ストレリチア秘話No.583 ストレリチアの地位 敬意の有無が分かれ目

 昔から「大所、高所から、ものごとをみる」ことの大切さを教え、諭す言葉があります。

 この「ストレリチア秘話」を総括する意味からも、ストレリチアを一歩も、二歩も、いや、遠く離れた高所から見てみることも必要でしょう。

 私の粗末な見聞では、ストレリチアを客観的に受け止めているのは、やはり、自生地、南アフリカの人々であろうと思います。花がありすぎるほどの国で、選ぶのは大変なことだったでしょうが、ナショナル・フラワー「国花」は、プロテアと並んでストレリチアなのです。

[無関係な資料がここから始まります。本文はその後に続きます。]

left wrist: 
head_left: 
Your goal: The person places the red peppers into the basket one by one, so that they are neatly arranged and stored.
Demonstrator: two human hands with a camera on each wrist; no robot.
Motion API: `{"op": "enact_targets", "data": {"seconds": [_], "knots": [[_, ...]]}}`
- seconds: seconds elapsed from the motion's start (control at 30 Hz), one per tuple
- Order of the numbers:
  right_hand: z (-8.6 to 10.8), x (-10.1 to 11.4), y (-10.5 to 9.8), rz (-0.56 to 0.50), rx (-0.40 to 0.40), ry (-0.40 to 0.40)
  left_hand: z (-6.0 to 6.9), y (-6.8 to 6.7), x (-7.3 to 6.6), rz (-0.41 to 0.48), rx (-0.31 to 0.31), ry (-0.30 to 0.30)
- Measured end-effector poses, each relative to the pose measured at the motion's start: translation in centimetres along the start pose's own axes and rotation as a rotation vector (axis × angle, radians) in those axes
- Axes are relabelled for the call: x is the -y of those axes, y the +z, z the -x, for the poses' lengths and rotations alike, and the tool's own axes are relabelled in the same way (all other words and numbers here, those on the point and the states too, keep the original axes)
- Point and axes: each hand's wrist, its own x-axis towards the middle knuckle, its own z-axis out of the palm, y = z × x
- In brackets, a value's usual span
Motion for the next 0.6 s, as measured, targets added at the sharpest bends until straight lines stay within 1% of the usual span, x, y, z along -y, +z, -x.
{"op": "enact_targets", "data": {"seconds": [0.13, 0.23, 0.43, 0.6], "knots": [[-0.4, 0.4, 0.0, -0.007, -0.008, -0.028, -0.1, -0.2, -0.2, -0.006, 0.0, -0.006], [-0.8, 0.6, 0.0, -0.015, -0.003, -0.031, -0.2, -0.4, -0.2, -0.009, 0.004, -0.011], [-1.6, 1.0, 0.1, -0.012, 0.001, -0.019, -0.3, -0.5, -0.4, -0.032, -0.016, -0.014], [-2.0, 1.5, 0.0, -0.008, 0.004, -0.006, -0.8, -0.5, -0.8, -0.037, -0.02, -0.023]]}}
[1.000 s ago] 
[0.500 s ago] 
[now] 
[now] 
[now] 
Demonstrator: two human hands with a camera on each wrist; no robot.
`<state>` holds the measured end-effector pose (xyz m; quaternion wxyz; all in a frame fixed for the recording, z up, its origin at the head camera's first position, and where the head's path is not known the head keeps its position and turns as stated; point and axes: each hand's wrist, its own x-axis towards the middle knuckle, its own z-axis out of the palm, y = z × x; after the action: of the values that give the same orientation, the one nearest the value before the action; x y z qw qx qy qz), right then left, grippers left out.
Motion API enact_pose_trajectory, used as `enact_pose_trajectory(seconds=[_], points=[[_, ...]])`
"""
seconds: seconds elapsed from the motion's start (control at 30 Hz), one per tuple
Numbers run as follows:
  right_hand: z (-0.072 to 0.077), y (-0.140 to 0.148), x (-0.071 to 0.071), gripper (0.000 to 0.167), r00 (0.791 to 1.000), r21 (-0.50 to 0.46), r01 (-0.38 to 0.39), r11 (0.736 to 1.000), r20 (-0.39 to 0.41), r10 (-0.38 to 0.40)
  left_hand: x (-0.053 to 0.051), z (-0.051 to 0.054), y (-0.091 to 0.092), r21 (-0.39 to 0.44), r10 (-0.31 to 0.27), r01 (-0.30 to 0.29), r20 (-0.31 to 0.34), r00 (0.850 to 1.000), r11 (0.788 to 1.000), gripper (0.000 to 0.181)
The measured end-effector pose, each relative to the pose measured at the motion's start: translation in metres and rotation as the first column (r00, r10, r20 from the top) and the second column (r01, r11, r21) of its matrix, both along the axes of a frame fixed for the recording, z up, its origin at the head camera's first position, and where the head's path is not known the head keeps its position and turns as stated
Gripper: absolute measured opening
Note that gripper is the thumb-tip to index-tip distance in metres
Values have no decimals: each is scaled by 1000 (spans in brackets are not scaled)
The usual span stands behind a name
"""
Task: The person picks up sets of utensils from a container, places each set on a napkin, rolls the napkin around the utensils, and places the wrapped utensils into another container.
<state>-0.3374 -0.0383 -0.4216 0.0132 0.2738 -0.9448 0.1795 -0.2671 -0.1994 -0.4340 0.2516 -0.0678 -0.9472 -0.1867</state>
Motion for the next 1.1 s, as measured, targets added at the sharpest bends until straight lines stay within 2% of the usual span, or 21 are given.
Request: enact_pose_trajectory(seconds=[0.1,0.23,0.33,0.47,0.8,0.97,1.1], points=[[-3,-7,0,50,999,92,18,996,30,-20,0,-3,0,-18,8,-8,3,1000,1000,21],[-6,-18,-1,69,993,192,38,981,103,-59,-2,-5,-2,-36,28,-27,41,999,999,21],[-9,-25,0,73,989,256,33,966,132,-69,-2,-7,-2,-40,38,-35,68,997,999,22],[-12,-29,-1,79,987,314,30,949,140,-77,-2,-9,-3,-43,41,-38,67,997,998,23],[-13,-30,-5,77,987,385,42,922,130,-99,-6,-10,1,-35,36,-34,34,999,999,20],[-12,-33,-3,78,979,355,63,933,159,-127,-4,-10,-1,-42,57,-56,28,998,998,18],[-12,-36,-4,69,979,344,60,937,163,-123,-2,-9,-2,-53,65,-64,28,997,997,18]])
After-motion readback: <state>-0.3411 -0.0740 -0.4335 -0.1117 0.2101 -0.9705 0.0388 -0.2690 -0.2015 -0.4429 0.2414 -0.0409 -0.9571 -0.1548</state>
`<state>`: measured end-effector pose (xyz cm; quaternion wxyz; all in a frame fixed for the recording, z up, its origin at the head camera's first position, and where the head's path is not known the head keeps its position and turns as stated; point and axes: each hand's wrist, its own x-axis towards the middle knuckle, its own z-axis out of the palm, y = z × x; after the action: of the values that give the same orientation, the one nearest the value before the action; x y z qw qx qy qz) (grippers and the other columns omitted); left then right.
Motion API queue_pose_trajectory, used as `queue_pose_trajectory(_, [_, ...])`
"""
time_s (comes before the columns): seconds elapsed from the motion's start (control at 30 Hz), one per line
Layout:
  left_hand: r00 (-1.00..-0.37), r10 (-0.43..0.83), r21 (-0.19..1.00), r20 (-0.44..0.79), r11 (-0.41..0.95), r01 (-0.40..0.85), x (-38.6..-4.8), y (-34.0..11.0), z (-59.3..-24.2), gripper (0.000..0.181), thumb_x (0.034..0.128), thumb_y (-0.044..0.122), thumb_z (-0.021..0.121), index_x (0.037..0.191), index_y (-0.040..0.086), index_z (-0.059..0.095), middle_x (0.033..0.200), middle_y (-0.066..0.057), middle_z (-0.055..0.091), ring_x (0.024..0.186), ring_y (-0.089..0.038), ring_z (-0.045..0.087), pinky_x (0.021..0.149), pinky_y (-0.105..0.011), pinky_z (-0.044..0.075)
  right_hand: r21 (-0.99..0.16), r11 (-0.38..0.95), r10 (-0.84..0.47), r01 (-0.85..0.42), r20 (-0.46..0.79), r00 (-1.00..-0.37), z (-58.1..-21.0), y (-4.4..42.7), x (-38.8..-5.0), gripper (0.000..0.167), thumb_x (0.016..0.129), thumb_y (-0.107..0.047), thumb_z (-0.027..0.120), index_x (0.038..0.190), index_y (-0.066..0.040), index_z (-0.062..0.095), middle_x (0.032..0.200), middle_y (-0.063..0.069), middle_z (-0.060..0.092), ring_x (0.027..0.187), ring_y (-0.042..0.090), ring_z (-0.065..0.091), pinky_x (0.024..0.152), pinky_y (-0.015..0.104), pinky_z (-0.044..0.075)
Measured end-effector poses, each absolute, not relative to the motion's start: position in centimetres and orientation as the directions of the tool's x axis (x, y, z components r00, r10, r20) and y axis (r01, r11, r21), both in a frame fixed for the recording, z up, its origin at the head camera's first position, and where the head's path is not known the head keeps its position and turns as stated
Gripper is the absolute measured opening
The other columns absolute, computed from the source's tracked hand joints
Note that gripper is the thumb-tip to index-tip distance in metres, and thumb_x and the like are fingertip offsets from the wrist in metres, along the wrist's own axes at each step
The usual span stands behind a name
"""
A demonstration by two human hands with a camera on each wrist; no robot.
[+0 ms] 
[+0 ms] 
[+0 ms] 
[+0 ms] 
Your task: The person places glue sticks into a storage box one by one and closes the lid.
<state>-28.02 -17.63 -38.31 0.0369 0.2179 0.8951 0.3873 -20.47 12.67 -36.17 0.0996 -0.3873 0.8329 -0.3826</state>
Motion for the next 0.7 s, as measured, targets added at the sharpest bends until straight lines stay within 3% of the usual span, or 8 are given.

二つもあるのは、一つに絞りきれなかったからでしょう。それでも、確実なのは、「ストレリチアは南アフリカを代表する花」に間違いないことです。この意識は国民、誰もが持ち、しかも、実物は、国中、至る所に植えられていて、いつでも、どこでも目にすることが出来る、親しみやすい花となっています。

 そのために、人々のストレリチアの把握の仕方は確実で公平なものとみてよいでしょう。つまり、大所、高所からみている、と言い換えても良いのです。花としての評価だけでなく、個人の庭園にも多く植えられていて、栽培技術も確かです。

 では、故郷を離れて移住していったストレリチアは、どんな待遇を受けているでしょうか。

我が国、日本を見てみましょう。私の所へは年間を通して色々なお客さんが訪れますので、その人達をみていえるのは、「ピンからキリまで」の言葉で表せるようです。これは南アフリカには無い特徴です。ピン、最高レベル、これは日本が誇れる水準の高さですが、もう一方のキリの方は頂けません。草花の延長程度の感覚で、とてもストレリチアが理解できているレベルではありませんし、南アフリカの人々の受け止める感覚とは、ほど遠いように思えます。

これは、見方によってはストレリチアに対しての敬意の有無に関わっているのではないかということなのです。つまり、ストレリチアが私たちにとって、どれだけの価値を持って関わっているかの違いです。

 つまり、まだ、私たちは混乱しているのです。ストレリチア本来の価値が評価されてくれれば安定に向かうのですが、これはいつになるでしょうか。

「たかが植物に敬意を払うなんて?」

 と言う人がいたら、そんな人は次の時代には捨て去られてしまうでしょう、わたしは、そう、考えています。